The Soviet riposte arrived in 1980 in the form of Ekipazh directed by Alexandr Mitta, which would later be serialised on TV. This goes through the above mentioned formula with a checklist. This relic can be streamed on Youtube and is worth the effort as it still seems quite fresh – but the remake is bang on time.
Back in harness
This year’s Ekipazh revamps the bare bones of the plot. Kozlovsky is Alexey who has been born into the industry but is something of a maverick. Having been fired from the military, his father teams him up with the dour Leonid (Vladimir Mashkov). Together they pilot Tupolev T.Us and a love interest appears in the form of another pilot played by Agne Gooditye.
An emergency message draws them to an island in the Indian Ocean where a volcano has erupted. They land to save the people there only to have another inferno break out during their stopover. Their challenge is now to board all of the victims in two planes and get out of there whilst it is still possible to do so. They then realise that one of the planes lacks fuel for the homeward journey. They are called upon to transfer passengers from one plane to another mid-flight. Then they are required to land in a lightning storm….
Slick and contemporary
The special effects are neither over-the-top nor intrusive and the superb volcano sequences make us overlook the overstretched scenario. Kozlovsky more or less reprises his role in Duhless: that of the Impatient Young Russian Man and does so to perfection. (There is a preoccupation with father-son relationships, both real and metaphorical here).Also reminiscent of Duhless is the acknowledgement of present day realities. There is a sequence where the immigration crisis is highlighted and the existence of a female pilot just seems to be part of the norm. The film is less tub-thumping in its patriotism than might have been expected and this might reflect that it is available with subtitles for a foreign market. The denouement is an eye-opener too. Rather than being given medals the three saviours are ticked off for disobeying orders, but are allowed to work for …Aeroflot! Does this function as a critique Russian inequity or could this be product placement?

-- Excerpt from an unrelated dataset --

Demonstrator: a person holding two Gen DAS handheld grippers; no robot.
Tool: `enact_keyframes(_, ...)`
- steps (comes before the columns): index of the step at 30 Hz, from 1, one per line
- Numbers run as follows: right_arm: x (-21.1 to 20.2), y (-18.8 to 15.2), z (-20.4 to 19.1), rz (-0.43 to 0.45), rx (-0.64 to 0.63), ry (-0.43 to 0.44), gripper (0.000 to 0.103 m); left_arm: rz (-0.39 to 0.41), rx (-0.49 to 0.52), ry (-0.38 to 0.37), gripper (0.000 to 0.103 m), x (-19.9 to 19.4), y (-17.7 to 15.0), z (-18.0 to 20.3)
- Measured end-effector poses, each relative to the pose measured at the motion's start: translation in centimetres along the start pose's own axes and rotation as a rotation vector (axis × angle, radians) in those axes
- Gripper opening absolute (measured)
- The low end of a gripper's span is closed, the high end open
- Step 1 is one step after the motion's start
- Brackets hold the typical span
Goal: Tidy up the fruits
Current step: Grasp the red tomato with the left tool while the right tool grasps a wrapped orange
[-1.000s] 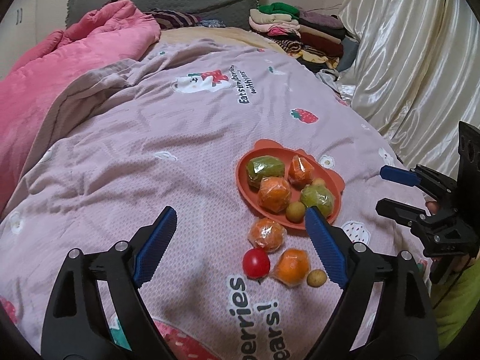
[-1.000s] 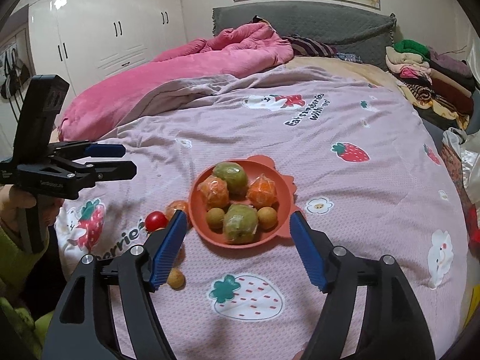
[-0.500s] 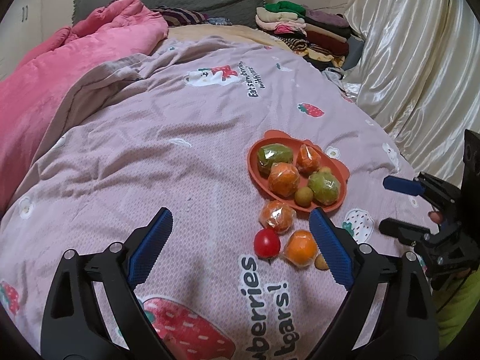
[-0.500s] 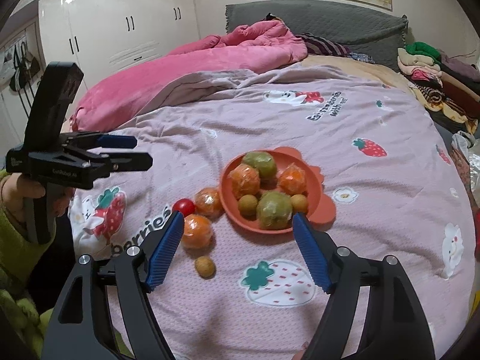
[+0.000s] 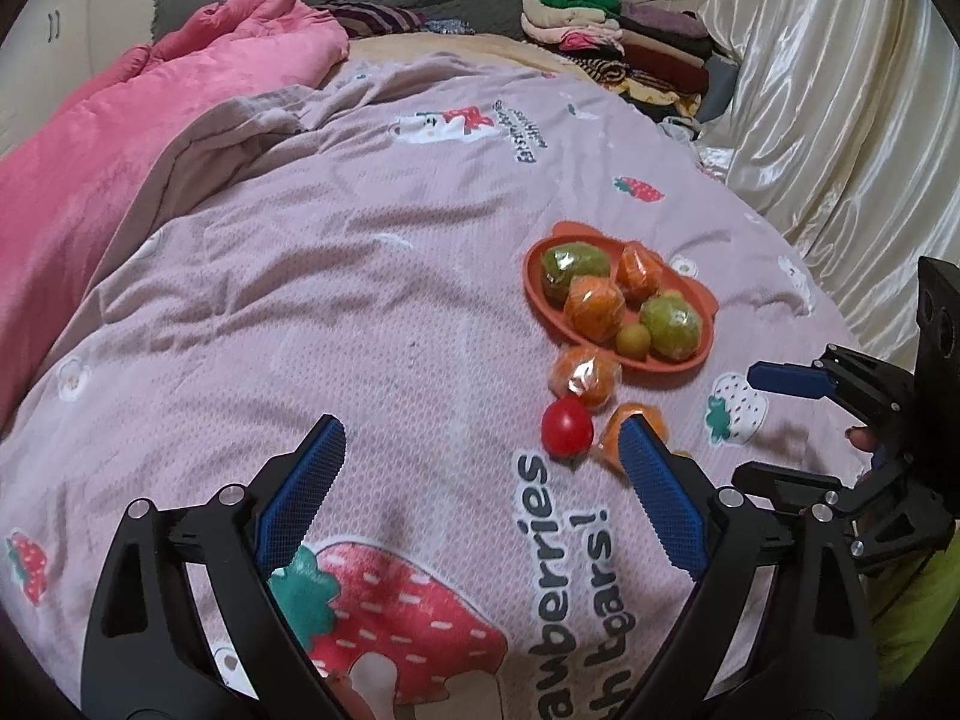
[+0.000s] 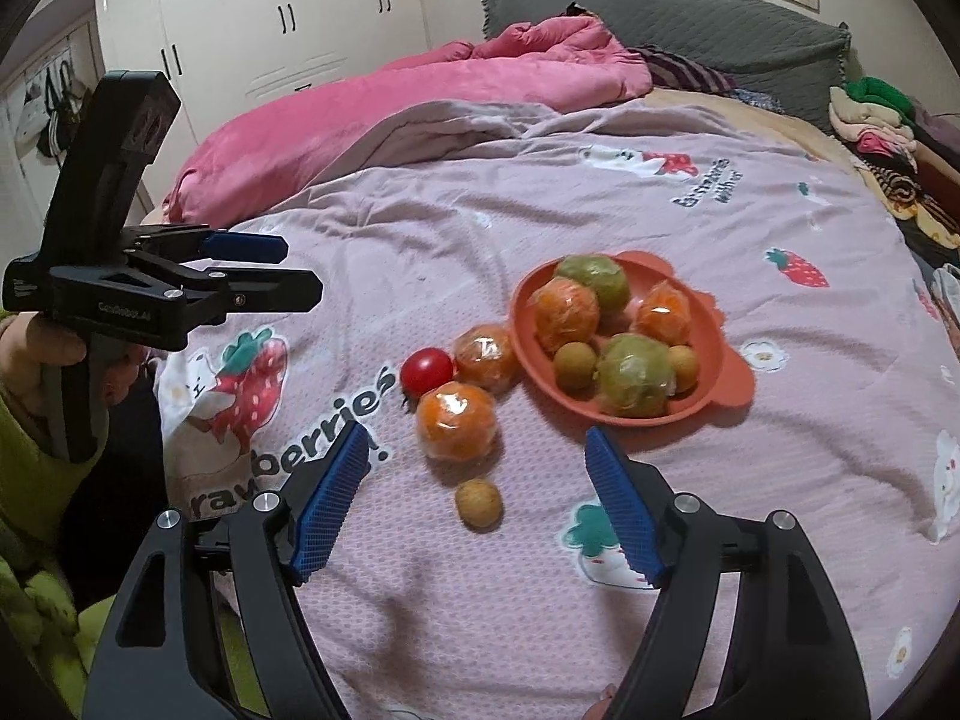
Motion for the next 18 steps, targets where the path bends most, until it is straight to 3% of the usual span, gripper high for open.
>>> enact_keyframes(7, 1.6, -0.2, -0.6, -0.027, -0.03, -0.014, 0.074, -0.047, 0.005, -0.043, 0.084, 1.4, -0.7, 0.3)
enact_keyframes(9, 2.3, -0.2, -0.7, -0.034, -0.039, -0.011, 0.074, -0.069, 0.006, -0.061, 0.072, 2.0, -0.8, 0.3)
enact_keyframes(14, 3.8, 0.3, -0.9, -0.053, -0.059, -0.017, 0.072, -0.097, 0.011, -0.096, 0.058, 2.9, -0.9, 0.6)
enact_keyframes(18, 5.0, 0.6, -0.8, -0.069, -0.069, -0.008, 0.06, -0.121, 0.012, -0.122, 0.053, 3.8, -0.8, 0.9)
Point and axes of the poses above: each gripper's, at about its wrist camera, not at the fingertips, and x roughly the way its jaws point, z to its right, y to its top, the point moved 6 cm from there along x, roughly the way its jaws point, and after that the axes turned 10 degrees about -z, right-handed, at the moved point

Kozlovsky and Mashkov represent no match for Lancaster, Heston or Lemon. Nor does the film boast the kind of haunting score that John Cacavas provided in Airport ‘75 and ‘77.In all other respects however Ekipazh carries the baton well for the airline disaster subgenre. Blowing off the cobwebs of a type of film some thought could never be made again, it is edifying to boot. Already, if Hollywood cannot be prompted to get those Boeings out on the runway again, I await Ekipazh 2018.
Please place your cynicism in the overhead lockers.